WHAT YOU WILL DO:
In the material below, which lines hold the word "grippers"? Pick each one out.

DATASET CONTENT section start

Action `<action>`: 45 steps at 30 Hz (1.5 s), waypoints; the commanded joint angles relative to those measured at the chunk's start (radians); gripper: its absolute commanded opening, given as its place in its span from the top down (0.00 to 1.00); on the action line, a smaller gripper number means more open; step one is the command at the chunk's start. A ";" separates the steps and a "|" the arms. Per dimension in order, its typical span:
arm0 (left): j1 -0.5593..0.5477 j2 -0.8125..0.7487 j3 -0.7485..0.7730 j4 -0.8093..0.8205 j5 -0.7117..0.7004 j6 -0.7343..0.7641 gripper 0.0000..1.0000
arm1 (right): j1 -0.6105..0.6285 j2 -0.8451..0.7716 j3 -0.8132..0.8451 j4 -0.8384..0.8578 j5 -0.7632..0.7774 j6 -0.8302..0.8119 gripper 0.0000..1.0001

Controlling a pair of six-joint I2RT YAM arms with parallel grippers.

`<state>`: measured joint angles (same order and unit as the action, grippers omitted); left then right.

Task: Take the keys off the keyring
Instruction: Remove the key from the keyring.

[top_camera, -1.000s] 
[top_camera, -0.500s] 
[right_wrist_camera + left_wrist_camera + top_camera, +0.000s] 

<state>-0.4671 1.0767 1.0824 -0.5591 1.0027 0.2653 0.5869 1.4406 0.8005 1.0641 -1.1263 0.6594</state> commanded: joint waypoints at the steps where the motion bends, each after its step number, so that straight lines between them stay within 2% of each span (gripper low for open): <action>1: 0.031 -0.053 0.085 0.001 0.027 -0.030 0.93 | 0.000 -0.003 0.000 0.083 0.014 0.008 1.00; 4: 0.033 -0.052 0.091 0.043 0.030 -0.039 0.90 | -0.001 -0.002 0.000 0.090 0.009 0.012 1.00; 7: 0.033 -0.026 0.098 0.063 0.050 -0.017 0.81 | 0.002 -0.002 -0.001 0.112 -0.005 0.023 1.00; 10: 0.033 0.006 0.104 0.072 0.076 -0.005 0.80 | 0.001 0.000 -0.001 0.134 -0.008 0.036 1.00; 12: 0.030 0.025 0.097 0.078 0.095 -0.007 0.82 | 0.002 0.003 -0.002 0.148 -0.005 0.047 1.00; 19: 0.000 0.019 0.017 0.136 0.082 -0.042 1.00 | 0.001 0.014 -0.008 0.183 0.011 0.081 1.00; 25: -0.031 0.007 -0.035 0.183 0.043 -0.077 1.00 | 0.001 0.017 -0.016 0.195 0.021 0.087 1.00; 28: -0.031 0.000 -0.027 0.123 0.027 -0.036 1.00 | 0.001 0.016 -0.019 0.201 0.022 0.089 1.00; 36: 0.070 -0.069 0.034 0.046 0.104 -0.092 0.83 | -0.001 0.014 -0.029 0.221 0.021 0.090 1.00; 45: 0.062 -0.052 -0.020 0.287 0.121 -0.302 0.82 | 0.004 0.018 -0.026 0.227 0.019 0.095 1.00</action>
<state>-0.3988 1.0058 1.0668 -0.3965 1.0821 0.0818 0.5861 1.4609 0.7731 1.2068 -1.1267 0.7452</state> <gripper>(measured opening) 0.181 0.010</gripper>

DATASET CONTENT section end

YOUR SOLUTION:
Controlling a pair of six-joint I2RT YAM arms with parallel grippers.
`<state>`: measured joint angles (same order and unit as the action, grippers omitted); left then right.

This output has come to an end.